Ugh, see,I’m getting the beeping sound, I don’t know how to turn it off.
RE: No, it's fine.
JJ: It’s fine we’ll barrel through.
CS: I’m just human. So… that's been a nice thing.
And I’ve continued to do some styling, for private individuals, which I find the most rewarding. I like to deal with the owners, not the loaners? Just before this call I was meeting with a client I met in LA a week-and-a-half ago, we’re working on her wardrobe, that can be really fun, when it's somebody who… they don’t even have to be wealthy, the have the desire to use fashion as a form or expression, and they want a little bit of a third eye, and that's where I am very eager to help.
RE: It sounds like curating, like putting together a full picture.
CS: A little bit. Well, I’m curating my own outfits right now, I’m going to Texas tomorrow, for the invitational. I just mapped out what all the events are, and then I matched out what I’m going to wear.
RE: That sounds like an easy way to pack.
CS: I could play the rodeo clown, but that's ok.
JJ: It’s a look!
I have a question actually, I know Rachel’s driving the bus for the most part, your comments Cameron, they make me think of this turn of sartorial consciousness on the part of people on the red carpet is really, i think it really, it speaks to a larger issue, many people think of fashion, these days as an affectation, I think the development of personal style is so important. You know, fashion is for everyone, but style is something that takes time, it takes cultivation, it takes nurturing… What advice would you give to a parent of a kid who's got that early eye, they have that bug early, in terms of immersing them, giving them access, because you do have to touch it, you do have to engage with it, and if you were speaking to a parent, of a kid who they think, this kid’s definitely got an eye, what's the best way to hone those skills, and hone that eye.
CS: I think my parents recognized when I was a child, that I loved fashion, and they were very enthusiastic about me expressing myself through clothes. And I remember a client I had in the store, probably 15 years ago, who had a teenage daughter, who loved clothes. Ander whole thing was like, I’d rather buy my daughter a vintage Courrèges dress that will appreciate in value than a lot of, kind of, cheaper, junkier clothes. Of course, she ended up becoming totally goth, this young woman, I don't know how much she loves her Courrèges now, I’m sure she’s returned to appreciating it. But I’d say, for a parent who has a child who is interested in fashion, bring them to the museums, provide the books, look at the movies. My fashion education was really on-the-job. I was not a fashion historian; I had good taste. But I really read every biography of a fashion designer, every sort of, I collected all of those vintage fashion magazines. So Much so that I was able to write a book on the history of fashion, on the 20th century, and that's not a bad thing, I’m not trying to plug my book.
JJ: We love books, that's what we’re all about!

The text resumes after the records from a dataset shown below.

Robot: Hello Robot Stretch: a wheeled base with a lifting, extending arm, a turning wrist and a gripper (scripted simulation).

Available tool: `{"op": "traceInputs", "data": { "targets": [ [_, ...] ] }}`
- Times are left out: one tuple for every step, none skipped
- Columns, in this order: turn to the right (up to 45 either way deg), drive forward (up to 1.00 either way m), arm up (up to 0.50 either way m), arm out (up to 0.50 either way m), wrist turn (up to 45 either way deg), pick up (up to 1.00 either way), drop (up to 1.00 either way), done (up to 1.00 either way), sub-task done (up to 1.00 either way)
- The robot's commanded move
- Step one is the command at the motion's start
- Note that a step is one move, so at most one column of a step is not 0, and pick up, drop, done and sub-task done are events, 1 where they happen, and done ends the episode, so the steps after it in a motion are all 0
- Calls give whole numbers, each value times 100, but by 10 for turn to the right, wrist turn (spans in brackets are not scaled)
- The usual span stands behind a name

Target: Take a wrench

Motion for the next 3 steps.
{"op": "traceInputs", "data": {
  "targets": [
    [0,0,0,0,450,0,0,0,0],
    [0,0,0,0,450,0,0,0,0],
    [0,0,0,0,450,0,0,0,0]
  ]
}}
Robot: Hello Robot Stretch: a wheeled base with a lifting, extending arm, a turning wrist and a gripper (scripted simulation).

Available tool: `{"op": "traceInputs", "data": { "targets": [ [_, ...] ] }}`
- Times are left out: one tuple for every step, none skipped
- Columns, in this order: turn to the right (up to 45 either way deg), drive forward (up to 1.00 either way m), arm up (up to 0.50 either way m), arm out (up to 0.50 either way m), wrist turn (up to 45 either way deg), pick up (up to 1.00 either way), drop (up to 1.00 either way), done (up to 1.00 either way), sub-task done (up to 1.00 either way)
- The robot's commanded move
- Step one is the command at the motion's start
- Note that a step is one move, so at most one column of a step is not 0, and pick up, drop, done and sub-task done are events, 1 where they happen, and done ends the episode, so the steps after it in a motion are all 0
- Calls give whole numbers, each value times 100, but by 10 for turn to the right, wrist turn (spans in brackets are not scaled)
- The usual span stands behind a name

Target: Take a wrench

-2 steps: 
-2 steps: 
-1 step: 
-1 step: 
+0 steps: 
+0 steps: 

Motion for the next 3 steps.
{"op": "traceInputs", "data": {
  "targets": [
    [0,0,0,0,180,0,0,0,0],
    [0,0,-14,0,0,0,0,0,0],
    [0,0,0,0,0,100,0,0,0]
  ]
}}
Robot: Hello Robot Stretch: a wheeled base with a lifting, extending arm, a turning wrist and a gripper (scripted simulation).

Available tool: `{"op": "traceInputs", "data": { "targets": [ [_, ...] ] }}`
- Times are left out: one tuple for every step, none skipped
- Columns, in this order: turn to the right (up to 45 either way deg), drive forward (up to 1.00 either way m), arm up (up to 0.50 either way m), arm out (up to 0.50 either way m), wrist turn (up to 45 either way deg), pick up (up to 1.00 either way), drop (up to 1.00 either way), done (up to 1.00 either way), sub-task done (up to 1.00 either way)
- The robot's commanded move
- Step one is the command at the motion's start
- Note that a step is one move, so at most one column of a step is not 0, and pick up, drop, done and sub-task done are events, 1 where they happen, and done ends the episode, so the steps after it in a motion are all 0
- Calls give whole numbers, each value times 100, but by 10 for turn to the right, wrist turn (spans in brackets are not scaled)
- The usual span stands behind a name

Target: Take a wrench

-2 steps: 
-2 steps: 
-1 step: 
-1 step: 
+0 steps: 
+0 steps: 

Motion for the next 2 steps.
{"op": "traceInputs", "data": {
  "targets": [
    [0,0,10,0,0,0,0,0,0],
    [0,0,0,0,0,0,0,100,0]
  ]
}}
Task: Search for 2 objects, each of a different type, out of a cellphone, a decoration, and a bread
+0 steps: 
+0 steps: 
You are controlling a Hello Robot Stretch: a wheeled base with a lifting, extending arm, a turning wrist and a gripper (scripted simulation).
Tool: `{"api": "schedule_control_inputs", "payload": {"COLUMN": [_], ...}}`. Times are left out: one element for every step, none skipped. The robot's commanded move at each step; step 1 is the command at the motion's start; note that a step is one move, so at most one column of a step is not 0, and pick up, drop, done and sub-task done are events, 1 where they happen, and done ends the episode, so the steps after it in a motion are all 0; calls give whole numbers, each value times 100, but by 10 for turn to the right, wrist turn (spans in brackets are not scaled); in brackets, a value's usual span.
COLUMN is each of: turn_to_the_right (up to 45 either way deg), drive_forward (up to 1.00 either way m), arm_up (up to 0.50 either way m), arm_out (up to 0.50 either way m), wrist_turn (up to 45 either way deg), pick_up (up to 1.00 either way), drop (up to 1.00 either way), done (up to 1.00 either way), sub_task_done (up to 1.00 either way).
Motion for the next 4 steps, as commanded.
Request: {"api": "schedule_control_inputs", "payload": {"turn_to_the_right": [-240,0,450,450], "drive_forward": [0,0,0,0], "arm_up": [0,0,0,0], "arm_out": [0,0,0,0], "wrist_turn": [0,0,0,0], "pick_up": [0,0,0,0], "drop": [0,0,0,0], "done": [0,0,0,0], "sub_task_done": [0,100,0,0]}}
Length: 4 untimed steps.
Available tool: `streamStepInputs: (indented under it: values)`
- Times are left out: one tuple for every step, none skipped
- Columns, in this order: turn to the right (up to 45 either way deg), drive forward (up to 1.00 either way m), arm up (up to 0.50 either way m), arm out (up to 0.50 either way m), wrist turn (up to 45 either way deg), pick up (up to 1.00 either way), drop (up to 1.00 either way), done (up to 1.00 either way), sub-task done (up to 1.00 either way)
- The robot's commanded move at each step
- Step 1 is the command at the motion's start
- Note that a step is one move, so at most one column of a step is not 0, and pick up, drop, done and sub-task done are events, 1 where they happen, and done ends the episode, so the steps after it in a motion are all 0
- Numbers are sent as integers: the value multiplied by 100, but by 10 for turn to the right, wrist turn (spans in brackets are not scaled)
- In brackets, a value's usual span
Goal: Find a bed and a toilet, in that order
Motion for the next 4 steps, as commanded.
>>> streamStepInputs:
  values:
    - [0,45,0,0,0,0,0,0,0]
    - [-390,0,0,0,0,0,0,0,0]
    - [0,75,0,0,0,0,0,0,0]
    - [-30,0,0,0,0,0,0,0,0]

CS: Oh yeah, here, I’m gonna grab a copy of it right now! Right as we speak!
JJ: Do it, do it!
RE: Mine’s over there I should have grabbed it.
CS: This is so bad that I wasn’t plugging it! Wooo! ‘Decades: A Century Of Fashion.’ I would suggest a general book to give somebody the knowledge of fashion, loving and knowing current styles, that's one thing, but knowing and understanding the inspiration, where things come from, and the historic significance of fashion as a barometer of the times we’ve lived and loved is really important. It's probably one of the most affordable and expeditious ways to whet a child’s appetite for fashion.
JJ: I couldn’t agree more. That’s something that's so central to what we’re doing here at little Red Fashion, providing that context in new ways. I think part of that initial issue you spoke to, in terms of cultivating a fashion sensibility is all about providing context. I think that so many people who are fans of fashion don’t necessarily go backwards in time unless their fashion nerds…
CS: Uh huh.
JJ: ..to discover the hermeneutics of fashion, to discover where things come from and how to contextually place them within history and I think that’s essential. And I think making fashion history more accessible is at the heart of everything we’re doing, it’s definitely at the heart of everything you do at Decades, and in your work.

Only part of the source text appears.